This is another one of those blog posts to emerge out of the distant past as it’s summer 2022 when I rediscovered the directory of photos that languished for the intervening years. With no notes and no itinerary, we had to rely on Caroline’s sleuthing skills to identify landmarks in our photos.
We knew from the photos that follow that we were in the Chama, New Mexico, area, and you’ll see the reason in the posts for the 4th and 5th of July, but we were initially preoccupied with how this day evolved. Where did we start, and where did we finish?
A body of water helped in that we could scan north-central New Mexico and isolate the area to about 100 miles around Chama.
Not only does she have beautiful eyes, but she has an eye for finding stuff as it relates to maps. Just forget the idea that she’s good about finding her own stuff in close proximity to where she sets things down.
It was this escarpment that turned out to be key and allowed her to verify that we were at the Lake Heron State Park near Los Ojos, New Mexico.
So, maybe our day started in Gallup, Grants, or maybe even Albuquerque, and we’d left the night before to get the bulk of the driving out of the way? Nope, with Gallup only 4.5 hours away from Chama, we’d never have taken so few photos along the route. This can only mean that we were intent on making a lot of miles and simply never stopped so we determined that we had to have begun the day in Phoenix and driven the 495 miles over the course of the entire day.
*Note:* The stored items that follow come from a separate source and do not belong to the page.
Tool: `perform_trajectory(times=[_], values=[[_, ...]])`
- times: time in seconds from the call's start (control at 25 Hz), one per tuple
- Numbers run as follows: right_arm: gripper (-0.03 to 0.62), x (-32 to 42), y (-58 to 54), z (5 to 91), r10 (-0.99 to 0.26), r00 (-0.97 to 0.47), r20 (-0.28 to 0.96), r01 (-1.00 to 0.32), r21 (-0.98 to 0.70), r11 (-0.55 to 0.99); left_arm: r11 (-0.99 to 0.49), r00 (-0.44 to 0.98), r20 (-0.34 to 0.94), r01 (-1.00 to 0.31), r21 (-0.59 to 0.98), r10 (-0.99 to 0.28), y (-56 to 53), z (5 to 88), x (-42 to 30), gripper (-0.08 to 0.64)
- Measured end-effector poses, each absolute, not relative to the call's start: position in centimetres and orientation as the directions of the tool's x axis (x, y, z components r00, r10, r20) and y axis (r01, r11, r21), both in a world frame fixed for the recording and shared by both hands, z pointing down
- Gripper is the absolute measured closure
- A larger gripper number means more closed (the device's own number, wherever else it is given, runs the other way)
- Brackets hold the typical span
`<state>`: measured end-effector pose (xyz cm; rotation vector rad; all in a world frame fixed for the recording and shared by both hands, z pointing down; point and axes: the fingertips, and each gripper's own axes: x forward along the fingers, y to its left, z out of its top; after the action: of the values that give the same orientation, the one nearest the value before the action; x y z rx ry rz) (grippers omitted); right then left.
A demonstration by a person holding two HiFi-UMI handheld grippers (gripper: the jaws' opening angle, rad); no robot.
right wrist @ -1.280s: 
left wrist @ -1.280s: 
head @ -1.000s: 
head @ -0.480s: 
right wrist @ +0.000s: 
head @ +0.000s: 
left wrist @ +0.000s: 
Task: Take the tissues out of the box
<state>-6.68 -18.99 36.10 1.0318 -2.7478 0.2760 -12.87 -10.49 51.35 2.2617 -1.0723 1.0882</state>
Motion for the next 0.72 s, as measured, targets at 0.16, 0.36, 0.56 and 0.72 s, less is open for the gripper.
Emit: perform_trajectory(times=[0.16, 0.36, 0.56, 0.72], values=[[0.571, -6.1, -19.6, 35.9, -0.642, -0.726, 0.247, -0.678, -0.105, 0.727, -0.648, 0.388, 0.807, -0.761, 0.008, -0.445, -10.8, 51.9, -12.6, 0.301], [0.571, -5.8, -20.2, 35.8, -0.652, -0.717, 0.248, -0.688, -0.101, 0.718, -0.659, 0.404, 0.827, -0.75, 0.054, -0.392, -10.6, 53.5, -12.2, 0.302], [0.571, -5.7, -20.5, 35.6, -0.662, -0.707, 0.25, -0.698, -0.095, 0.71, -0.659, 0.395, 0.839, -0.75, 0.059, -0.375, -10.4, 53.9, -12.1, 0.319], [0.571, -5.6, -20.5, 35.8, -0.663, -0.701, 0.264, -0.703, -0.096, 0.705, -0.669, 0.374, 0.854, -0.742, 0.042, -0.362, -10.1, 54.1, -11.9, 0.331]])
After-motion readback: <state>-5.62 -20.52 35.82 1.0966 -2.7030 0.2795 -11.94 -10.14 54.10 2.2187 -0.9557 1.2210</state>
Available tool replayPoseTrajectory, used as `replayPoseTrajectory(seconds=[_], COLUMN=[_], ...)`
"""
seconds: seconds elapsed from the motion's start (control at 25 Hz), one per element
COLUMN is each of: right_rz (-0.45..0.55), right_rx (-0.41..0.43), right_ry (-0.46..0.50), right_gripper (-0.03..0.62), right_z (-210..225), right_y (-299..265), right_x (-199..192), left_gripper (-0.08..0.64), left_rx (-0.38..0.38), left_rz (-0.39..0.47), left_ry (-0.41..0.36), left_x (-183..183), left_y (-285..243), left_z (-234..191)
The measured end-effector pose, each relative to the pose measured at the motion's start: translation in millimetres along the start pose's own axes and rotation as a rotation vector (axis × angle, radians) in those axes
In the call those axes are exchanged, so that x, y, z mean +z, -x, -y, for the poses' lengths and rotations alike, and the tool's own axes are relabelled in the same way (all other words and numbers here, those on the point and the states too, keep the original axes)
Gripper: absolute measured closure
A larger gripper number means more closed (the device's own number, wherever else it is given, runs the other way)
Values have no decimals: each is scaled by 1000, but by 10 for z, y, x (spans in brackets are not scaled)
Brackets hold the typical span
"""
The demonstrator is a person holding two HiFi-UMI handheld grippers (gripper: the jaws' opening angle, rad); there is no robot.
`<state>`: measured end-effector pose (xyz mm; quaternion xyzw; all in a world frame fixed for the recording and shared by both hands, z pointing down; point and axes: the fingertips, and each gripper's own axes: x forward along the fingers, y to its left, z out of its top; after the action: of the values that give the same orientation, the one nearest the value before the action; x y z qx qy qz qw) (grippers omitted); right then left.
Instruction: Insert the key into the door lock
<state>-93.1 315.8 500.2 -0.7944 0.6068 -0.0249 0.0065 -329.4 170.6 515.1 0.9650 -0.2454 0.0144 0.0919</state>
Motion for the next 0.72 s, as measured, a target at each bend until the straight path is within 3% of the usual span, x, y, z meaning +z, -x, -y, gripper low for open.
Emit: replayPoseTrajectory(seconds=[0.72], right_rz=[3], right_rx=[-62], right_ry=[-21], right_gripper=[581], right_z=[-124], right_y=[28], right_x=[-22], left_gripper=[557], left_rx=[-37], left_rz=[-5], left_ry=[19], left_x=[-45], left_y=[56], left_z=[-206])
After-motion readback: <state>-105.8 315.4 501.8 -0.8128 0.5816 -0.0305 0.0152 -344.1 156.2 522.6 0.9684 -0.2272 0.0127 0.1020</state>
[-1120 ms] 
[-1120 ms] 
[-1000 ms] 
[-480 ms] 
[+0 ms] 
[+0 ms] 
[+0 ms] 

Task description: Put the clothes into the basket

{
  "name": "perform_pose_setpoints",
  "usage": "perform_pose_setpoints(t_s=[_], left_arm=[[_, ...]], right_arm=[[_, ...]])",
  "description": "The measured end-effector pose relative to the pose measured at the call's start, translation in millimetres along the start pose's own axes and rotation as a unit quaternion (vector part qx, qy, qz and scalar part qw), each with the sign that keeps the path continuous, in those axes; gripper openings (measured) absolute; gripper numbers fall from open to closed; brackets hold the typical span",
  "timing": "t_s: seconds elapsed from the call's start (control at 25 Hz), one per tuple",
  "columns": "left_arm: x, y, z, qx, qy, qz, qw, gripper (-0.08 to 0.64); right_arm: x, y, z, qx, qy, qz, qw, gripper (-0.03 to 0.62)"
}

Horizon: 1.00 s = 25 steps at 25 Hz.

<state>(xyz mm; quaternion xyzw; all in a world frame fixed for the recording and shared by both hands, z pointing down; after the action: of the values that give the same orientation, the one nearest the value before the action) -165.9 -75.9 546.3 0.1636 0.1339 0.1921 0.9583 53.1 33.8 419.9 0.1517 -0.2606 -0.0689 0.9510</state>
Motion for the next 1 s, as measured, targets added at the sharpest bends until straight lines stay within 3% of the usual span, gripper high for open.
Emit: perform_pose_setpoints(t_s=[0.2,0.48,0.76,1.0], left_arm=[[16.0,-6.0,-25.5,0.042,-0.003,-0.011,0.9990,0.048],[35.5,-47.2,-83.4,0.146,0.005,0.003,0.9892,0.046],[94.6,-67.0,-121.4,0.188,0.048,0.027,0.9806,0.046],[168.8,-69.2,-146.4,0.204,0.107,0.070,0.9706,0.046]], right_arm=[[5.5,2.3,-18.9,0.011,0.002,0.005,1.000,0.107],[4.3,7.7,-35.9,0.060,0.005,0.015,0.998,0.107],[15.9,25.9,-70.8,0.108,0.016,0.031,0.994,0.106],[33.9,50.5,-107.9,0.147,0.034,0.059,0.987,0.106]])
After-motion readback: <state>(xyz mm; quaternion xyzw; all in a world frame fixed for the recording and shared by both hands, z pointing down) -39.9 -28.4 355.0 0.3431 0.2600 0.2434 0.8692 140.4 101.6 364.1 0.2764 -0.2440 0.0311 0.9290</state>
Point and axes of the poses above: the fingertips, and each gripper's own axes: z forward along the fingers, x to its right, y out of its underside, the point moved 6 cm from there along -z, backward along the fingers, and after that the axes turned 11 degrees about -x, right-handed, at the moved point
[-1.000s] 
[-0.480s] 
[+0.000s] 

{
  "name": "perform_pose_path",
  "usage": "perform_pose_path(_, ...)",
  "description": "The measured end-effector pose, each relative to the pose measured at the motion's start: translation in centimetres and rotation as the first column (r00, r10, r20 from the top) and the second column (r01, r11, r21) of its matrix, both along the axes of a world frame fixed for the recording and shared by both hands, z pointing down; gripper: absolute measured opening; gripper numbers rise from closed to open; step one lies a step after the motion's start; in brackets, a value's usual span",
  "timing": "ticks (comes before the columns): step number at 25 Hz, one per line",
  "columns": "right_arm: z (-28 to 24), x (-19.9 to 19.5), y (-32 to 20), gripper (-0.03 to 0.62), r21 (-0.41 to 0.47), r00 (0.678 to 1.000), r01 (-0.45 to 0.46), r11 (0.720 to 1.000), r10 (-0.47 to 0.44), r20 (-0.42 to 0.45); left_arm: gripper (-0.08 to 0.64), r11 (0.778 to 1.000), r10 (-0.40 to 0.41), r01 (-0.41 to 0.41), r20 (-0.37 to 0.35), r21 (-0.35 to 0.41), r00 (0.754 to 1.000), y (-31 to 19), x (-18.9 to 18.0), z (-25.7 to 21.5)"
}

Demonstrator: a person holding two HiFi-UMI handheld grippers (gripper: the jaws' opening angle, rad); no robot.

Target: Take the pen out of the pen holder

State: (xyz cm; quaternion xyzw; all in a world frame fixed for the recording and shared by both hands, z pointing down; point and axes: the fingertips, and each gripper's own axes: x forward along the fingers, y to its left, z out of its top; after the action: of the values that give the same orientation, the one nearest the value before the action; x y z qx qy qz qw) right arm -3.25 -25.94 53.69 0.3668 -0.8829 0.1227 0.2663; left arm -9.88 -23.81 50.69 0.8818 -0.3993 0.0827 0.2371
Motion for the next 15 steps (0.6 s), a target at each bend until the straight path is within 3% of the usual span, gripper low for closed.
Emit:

Update: well, that’s what I thought when I wrote this last paragraph, but then upon consolidating a bunch of Caroline’s and my photos, I discovered a couple of videos Caroline shot from the passenger window of the landscape that shows us traveling north. With the time of the videos being shot at about 7:00 p.m., I’m gonna guess we stayed somewhere between Flagstaff and Winslow, meaning we would have had about a 6-hour drive to Chama, which kind of then makes sense why there were so few photos.
With this out of the way, I can start taking a look at our 4th of July festivities that remained out of sight for the past 13 years.